### YOUR ASSIGNMENT
Work out how many lines of the listing hold the string "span", then answer with that number and nothing else.

Segment Start: SOURCE DATA

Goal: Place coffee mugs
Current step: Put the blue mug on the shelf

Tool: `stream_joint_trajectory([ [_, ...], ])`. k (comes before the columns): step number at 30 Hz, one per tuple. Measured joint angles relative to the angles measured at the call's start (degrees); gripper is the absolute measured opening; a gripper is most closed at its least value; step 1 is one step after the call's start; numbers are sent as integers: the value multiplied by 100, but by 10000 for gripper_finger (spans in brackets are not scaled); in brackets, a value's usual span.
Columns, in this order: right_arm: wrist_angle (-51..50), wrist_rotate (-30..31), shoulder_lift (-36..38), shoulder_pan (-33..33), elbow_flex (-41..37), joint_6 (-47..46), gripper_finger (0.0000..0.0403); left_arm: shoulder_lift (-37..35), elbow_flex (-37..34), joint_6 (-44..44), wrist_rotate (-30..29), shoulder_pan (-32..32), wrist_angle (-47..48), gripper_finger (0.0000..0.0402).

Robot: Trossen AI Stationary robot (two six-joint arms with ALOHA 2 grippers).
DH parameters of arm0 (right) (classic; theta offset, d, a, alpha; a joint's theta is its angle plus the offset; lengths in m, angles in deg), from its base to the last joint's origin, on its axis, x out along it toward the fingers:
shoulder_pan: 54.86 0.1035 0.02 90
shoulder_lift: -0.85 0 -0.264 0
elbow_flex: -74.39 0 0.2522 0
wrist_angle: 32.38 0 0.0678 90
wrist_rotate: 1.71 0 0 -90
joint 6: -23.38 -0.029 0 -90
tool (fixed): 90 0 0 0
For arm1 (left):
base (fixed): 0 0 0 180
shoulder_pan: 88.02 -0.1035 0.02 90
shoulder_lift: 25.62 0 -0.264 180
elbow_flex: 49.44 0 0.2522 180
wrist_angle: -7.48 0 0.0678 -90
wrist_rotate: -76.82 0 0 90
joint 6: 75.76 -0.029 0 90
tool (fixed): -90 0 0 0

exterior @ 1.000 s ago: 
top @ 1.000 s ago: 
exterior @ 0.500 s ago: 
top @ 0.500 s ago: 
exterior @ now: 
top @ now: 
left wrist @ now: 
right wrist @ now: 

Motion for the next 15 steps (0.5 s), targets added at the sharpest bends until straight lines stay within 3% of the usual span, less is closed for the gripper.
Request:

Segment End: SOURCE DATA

### RESPONSE FOR THIS EXERCISE
2